22

Could someone, in plain english, explain the distinction between the fundamental matrix and the essential matrix in multi-view computer vision?

How are they different, and how can each be used in computing the 3D position of a point imaged from multiple views?

s-low
  • 323
  • 1
  • 2
  • 5

3 Answers3

20

Both matrices relate corresponding points in two images. The difference is that in the case of the Fundamental matrix, the points are in pixel coordinates, while in the case of the Essential matrix, the points are in "normalized image coordinates". Normalized image coordinates have the origin at the optical center of the image, and the $x$ and $y$ coordinates are normalized by the focal length in pixels: $f_x$ and $f_y$ respectively, so that they are dimensionless.

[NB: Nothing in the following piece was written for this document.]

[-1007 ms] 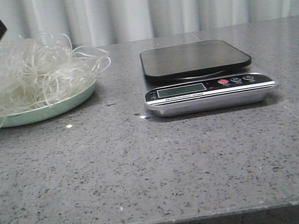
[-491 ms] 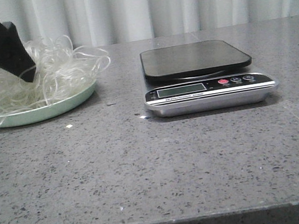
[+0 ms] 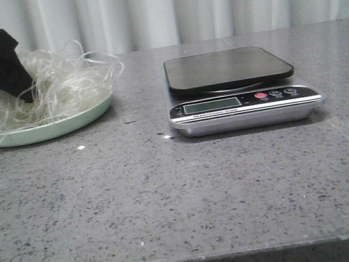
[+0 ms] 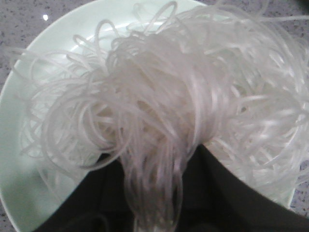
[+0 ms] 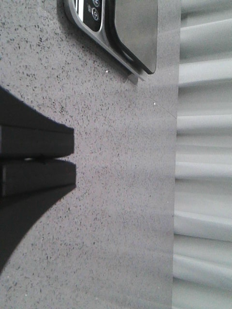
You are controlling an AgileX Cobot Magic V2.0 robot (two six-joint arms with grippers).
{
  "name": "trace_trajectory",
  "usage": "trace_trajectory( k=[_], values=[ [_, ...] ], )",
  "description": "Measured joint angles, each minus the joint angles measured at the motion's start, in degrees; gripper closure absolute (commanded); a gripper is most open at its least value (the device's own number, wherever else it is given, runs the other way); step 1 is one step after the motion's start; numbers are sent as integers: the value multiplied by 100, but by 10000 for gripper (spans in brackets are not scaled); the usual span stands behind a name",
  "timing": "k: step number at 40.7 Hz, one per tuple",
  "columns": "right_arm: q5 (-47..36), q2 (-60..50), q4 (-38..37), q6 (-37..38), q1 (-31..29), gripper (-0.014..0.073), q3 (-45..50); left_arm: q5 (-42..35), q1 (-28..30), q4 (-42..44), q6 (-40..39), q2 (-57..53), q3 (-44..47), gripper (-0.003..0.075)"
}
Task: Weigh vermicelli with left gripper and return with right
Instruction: 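Lower the left gripper into the vermicelli on the green plate and grasp it, then lift the vermicelli with the left gripper and carry it onto the scale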
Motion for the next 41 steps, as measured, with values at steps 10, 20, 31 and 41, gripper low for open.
trace_trajectory(
  k=[10,20,31,41],
  values=[
    [0,0,0,0,0,442,0,139,0,35,0,0,-128,574],
    [0,0,0,0,0,442,0,467,0,112,9,-437,-503,575],
    [0,-9,0,0,0,442,0,604,0,-414,9,-1217,-1051,575],
    [0,-9,0,0,0,442,0,444,-702,-1132,9,-1370,-1399,575]
  ],
)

The two matrices are related as follows: $E = K^TFK$, where $K$ is the intrinsic matrix of the camera.

Note that this is a special case, where both images have been taken with the same camera. If the images were taken with different cameras, then you would have two different sets of intrinsics: $K$ and $K'$. Then $E = (K')^TFK$.

$F$ has 7 degrees of freedom, while $E$ has 5 degrees of freedom, because it takes the camera parameters into account. That's why there is an 8-point algorithm for computing the fundamental matrix and a 5-point algorithm for computing the essential matrix.

One way to get 3D camera motion from matching points from a pair of images images is to estimate the fundamental matrix, compute the essential matrix, and then to get the rotation and translation between the cameras from the essential matrix. This, of course, assumes that you know the intrinsics of your camera. Also, this would give you up-to-scale motion, with the translation being a unit vector.

Dima
  • 608
  • 4
  • 10
7

I want to add one thing to @Dima's answer, just so things are absolutely clear:

$E = (K')^TFK$ (note the transpose)

You can see how this also captures that the fundamental matrix takes image coordinates as inputs and not normalized 3D points. Let $x$, $x'$ be 2 normalized 3D points:

$(x')^T*E*x = (x')^T(K')^TFKx = (K'x')^TF(Kx)$

I can't comment yet because I don't have 50 reputation ...

f.k
  • 71
  • 1
  • 2
5

The other answer does not emphasize some important points.

  1. the fundamental matrix $F$ is a generalization of the essential matrix $E$
  2. the fundamental matrix does not assume the cameras to be calibrated (i.e. you don't know $M$ and $M'$, which are the homographies needed to project a 3d point onto the image plane of camera $C$ and $C'$, respectively)
  3. the essential matrix was discovered before the fundamental matrix
  4. in principle, to estimate the fundamental matrix you need more point-to-point correspondences than to estimate the essential matrix (because the fundamental matrix has more degrees of freedom, i.e. more parameters you need to find)